SUPPLIED DATA:
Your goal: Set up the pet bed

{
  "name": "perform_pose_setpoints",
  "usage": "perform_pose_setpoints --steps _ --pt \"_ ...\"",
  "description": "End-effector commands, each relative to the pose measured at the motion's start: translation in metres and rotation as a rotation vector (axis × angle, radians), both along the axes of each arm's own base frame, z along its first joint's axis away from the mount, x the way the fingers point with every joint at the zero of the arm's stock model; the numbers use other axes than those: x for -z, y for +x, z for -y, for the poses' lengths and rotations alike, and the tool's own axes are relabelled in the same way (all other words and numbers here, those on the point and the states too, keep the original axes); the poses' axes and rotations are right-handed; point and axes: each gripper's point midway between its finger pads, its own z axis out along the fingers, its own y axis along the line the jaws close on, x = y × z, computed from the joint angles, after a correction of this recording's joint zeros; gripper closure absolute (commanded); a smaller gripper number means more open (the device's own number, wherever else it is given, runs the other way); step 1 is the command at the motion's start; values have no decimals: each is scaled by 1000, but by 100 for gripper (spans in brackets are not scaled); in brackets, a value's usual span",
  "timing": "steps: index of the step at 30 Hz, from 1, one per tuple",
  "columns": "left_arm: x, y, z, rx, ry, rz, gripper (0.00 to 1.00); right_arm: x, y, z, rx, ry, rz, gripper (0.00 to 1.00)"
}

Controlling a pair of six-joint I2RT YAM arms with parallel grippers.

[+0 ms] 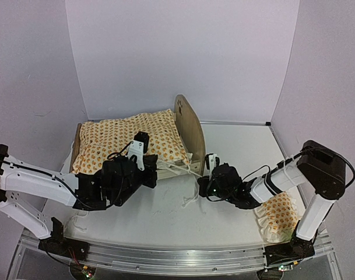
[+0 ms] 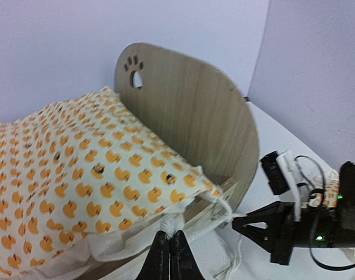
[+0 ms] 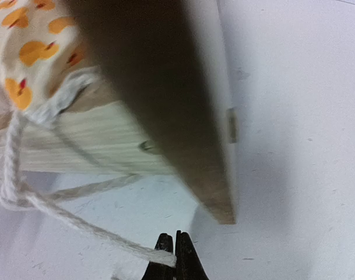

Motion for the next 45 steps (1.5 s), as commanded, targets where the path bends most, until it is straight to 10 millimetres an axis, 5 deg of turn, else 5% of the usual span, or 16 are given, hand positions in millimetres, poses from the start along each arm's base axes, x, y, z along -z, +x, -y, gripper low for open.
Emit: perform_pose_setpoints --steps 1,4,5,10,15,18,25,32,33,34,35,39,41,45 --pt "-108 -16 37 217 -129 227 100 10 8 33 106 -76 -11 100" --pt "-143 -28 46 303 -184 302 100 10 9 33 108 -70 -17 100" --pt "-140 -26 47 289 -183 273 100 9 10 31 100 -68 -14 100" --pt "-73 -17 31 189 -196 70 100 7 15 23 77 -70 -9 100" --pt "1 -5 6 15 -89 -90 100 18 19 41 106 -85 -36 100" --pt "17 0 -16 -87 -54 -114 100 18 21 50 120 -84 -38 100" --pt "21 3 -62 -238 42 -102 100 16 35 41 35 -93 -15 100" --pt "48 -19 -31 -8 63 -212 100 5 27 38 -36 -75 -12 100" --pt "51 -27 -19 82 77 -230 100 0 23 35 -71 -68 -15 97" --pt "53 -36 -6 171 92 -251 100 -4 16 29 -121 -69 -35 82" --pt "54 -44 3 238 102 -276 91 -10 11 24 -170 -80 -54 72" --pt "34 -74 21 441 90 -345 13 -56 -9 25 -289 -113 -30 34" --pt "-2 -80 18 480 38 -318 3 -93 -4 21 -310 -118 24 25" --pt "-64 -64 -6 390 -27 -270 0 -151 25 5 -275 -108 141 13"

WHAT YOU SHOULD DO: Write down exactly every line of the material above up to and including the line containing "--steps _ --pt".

ANSWER SECTION:
Your goal: Set up the pet bed

{
  "name": "perform_pose_setpoints",
  "usage": "perform_pose_setpoints --steps _ --pt \"_ ...\"",

There's nothing more to this exercise.